精通
英语
和
开源
,
擅长
开发
与
培训
,
胸怀四海
第一信赖
I am successfully modified the wsj examples for Verbmobil and trained models up to the local/online/run_nnet2_baseline.sh stage. Afterwards, I tried to use the model as described in Tutorial under "Example for using already-built online-nnet2 models". However, online2-wav-nnet2-latgen-faster crashes with the error message:
ERROR (online2-wav-nnet2-latgen-faster:NnetComputer():nnet-compute.cc:70) Feature dimension is 113 but network expects 13
Do I need to configure the feature dimenson somehow or am I using a wrong decoder? I am a little bit lost and would appreciate help.

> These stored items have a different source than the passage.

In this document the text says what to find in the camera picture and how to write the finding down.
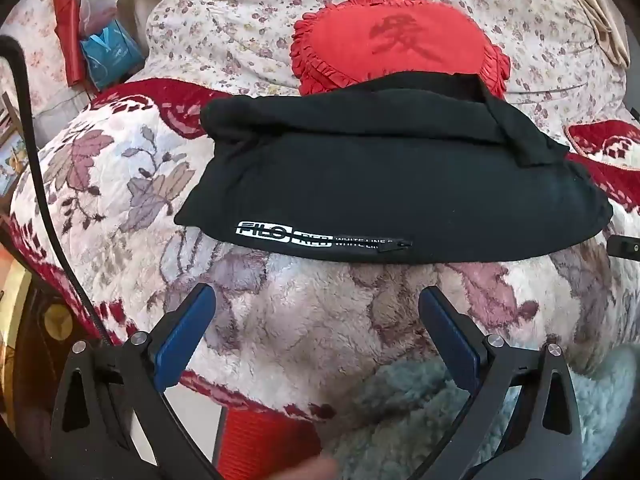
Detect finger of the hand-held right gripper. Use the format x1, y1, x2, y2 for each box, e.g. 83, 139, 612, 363
606, 232, 640, 257

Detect pale pink floral pillow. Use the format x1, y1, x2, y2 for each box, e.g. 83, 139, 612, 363
5, 0, 71, 111

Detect small-flower print quilt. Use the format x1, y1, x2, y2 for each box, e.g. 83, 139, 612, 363
145, 0, 632, 131

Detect black pants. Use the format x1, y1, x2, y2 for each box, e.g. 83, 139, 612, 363
174, 71, 615, 265

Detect red ribbed cloth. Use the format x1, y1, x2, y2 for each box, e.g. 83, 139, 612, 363
220, 404, 324, 480

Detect beige cloth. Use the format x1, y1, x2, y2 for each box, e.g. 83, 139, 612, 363
565, 0, 634, 68

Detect black cable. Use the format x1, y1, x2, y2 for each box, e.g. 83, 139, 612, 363
0, 36, 115, 350

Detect red and white plush blanket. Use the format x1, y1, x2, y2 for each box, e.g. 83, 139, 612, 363
9, 77, 640, 441

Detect clear plastic bag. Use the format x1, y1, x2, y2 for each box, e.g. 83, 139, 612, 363
79, 0, 124, 36

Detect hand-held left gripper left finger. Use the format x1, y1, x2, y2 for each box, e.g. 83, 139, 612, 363
50, 282, 221, 480

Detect red round frilled cushion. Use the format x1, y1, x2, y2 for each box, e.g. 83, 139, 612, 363
290, 0, 511, 97

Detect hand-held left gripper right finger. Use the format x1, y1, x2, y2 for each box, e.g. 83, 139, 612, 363
418, 286, 584, 480

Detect blue bag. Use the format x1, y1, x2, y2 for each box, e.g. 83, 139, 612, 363
80, 20, 146, 90

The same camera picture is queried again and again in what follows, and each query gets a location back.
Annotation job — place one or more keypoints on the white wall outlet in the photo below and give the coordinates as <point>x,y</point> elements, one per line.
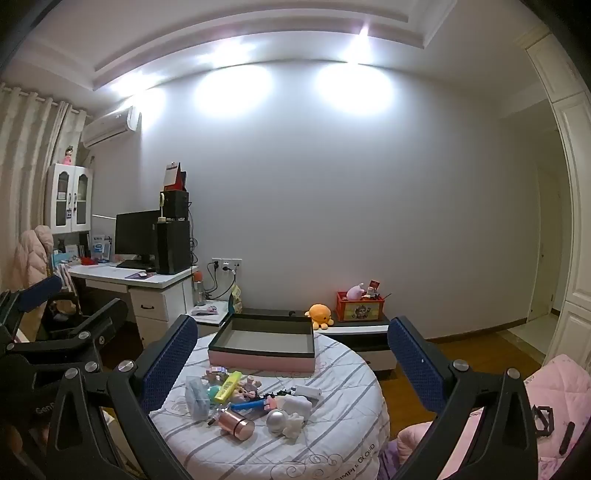
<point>226,265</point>

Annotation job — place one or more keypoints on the black speaker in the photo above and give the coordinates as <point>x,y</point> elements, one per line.
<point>178,205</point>

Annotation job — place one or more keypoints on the clear plastic jar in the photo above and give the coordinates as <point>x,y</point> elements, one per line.
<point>196,397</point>

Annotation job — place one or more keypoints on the white charger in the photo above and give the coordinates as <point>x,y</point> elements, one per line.
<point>307,392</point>

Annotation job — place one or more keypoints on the black stick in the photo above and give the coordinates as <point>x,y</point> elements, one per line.
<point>567,438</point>

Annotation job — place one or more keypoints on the orange-capped bottle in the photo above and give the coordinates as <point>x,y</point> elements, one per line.
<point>199,290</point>

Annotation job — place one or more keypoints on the black hexagonal frame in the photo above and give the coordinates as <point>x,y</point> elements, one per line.
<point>549,415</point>

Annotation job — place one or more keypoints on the pink plush toy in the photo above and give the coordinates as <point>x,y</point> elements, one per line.
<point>355,291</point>

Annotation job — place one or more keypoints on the blue white box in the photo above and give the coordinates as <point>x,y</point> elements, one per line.
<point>100,249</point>

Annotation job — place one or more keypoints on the black computer monitor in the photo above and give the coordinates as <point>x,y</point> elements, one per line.
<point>136,233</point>

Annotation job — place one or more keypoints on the white glass-door cabinet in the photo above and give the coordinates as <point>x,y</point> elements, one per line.
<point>69,168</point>

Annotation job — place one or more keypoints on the pink quilt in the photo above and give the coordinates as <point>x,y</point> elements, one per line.
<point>554,383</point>

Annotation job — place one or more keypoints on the beige curtain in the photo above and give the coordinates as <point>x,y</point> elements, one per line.
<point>23,184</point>

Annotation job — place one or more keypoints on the white wardrobe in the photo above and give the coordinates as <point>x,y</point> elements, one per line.
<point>572,184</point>

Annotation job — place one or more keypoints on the pink doll figurine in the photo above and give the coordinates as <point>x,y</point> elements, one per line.
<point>69,156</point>

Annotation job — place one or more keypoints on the white pink block toy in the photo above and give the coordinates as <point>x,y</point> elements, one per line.
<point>295,403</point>

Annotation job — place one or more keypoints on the small white fan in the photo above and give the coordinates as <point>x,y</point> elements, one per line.
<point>162,201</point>

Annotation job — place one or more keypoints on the yellow snack bag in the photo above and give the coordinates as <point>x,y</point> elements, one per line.
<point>236,300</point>

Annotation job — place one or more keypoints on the red desk calendar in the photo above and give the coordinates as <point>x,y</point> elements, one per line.
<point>178,182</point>

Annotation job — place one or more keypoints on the white figurine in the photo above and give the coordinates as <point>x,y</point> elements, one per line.
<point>295,425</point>

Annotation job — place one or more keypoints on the striped white tablecloth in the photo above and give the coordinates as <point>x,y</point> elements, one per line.
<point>332,415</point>

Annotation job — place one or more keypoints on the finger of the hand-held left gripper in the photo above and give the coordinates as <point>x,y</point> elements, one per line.
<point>108,318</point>
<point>41,288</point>

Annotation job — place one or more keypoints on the black computer tower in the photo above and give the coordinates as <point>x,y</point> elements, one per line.
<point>173,249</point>

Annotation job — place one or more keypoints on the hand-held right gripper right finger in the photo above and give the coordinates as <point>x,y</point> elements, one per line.
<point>414,364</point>

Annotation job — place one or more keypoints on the orange octopus plush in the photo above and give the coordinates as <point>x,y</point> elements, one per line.
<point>320,316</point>

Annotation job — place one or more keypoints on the black keyboard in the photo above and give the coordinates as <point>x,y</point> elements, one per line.
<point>129,264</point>

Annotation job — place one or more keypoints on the silver ball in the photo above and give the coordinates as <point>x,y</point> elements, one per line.
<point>277,421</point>

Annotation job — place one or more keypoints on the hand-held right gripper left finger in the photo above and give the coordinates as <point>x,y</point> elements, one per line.
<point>171,362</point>

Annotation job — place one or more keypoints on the red toy box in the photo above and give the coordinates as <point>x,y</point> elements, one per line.
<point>360,311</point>

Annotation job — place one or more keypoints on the black hair comb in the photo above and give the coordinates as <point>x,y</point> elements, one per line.
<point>277,394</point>

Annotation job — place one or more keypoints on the teal ball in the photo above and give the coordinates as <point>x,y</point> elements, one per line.
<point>214,393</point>

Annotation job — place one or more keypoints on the white desk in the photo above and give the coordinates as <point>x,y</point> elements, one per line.
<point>152,300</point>

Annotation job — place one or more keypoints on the pink padded jacket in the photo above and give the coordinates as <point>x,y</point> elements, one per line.
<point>32,258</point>

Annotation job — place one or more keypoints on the white side table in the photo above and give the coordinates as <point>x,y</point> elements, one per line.
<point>221,319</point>

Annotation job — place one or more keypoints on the black white low cabinet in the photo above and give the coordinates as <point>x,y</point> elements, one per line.
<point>360,330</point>

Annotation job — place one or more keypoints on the white door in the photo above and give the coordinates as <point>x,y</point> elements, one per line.
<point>545,277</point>

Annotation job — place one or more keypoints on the pink storage box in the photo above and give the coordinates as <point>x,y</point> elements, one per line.
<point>258,364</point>

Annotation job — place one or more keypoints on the rose gold metal bottle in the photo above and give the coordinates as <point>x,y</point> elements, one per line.
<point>235,424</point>

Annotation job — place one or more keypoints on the yellow highlighter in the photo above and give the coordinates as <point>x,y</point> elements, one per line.
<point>229,386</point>

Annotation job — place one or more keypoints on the small doll figure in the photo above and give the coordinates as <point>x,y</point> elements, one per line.
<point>244,390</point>

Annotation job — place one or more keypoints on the white air conditioner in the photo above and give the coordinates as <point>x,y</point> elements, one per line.
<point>108,127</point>

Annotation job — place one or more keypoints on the blue pen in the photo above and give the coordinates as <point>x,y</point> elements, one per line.
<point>247,406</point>

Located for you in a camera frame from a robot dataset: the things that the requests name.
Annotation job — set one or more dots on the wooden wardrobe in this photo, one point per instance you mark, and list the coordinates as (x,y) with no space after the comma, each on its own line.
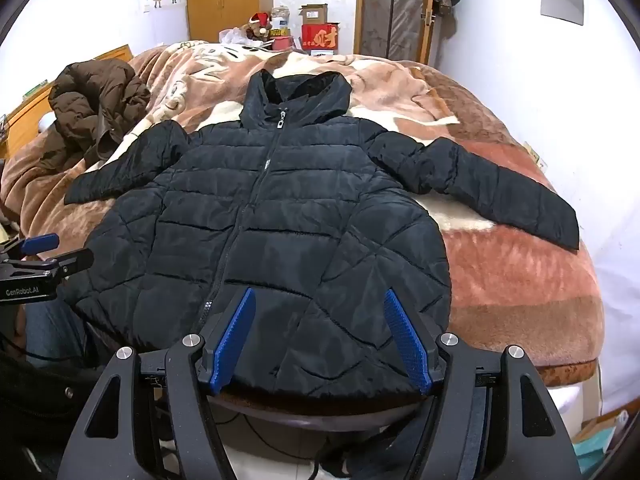
(225,0)

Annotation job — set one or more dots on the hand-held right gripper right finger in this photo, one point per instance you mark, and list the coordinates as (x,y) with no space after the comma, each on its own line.
(405,345)

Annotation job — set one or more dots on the wooden coat stand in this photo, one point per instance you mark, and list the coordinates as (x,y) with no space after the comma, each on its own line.
(429,10)

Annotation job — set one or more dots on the person's leg in jeans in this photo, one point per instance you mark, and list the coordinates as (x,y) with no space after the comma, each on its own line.
(50,330)

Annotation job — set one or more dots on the brown cardboard box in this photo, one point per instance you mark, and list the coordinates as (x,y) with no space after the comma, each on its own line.
(314,14)

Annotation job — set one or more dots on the plush toy with red hat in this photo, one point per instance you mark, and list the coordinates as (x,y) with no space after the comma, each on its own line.
(257,22)

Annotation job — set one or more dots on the wooden headboard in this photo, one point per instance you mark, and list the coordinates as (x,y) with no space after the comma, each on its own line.
(25,120)

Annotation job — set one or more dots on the brown puffer jacket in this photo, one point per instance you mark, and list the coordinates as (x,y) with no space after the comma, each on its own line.
(90,100)

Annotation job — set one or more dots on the teal cardboard box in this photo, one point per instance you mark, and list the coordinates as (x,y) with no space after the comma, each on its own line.
(595,450)

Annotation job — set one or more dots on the clear plastic jar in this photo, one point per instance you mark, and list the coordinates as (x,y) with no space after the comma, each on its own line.
(280,17)

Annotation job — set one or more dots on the brown paw print blanket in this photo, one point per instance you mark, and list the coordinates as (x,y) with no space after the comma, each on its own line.
(500,270)

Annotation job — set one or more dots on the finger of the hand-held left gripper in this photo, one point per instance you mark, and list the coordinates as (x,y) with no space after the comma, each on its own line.
(40,243)
(75,260)

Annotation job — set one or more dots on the black puffer jacket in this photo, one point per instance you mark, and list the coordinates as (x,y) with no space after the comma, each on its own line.
(280,210)

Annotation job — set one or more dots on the brown fabric wardrobe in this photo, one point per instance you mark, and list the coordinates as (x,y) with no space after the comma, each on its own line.
(395,10)

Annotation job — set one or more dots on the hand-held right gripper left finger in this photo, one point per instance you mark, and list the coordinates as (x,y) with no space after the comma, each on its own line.
(235,340)

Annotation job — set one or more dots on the clear white plastic bag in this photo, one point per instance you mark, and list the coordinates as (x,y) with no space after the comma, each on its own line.
(232,36)

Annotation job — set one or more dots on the red cardboard box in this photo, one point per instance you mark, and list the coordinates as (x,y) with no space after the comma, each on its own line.
(320,37)

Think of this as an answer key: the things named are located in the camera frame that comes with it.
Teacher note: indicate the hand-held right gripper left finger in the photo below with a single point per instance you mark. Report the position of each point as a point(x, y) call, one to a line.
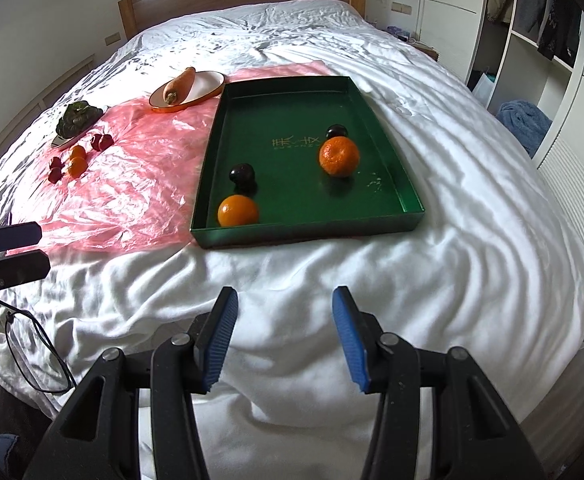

我已成功修改了Verbmobil的wsj示例,并在local/online/run_nnet2_baseline.sh阶段进行了模型训练。之后,我尝试使用教程中“使用已构建的online-nnet2模型的示例”中所述的模型。但是,online2-wav-nnet2-latgen-faster崩溃并显示错误消息:
错误(online2-wav-nnet2-latgen-faster:NnetComputer():nnet-compute.cc:70)特征维度为113,但网络期望为13
我需要以某种方式配置特征维度还是使用错误的解码器?我有点迷糊,不胜感激。
If you prepare the online-decoding directory with
prepare_online_decoding.sh, as is done in run_nnet2_baseline.sh, it
should set up the configs correctly, and you need to use those
configs. Look at the log files decode.*.log in the decode that
run_nnet2_baseline.sh does at the end, and you'll see what the
decoding command should be for those models.
如果像run_nnet2_baseline.sh一样,使用prepare_online_decoding.sh 准备联机解码目录,则它应该正确设置配置,并且需要使用这些
配置。查看
run_nnet2_baseline.sh最后执行的解码中的日志文件decode.*.log ,您将看到这些模型的解码命令应该是什么。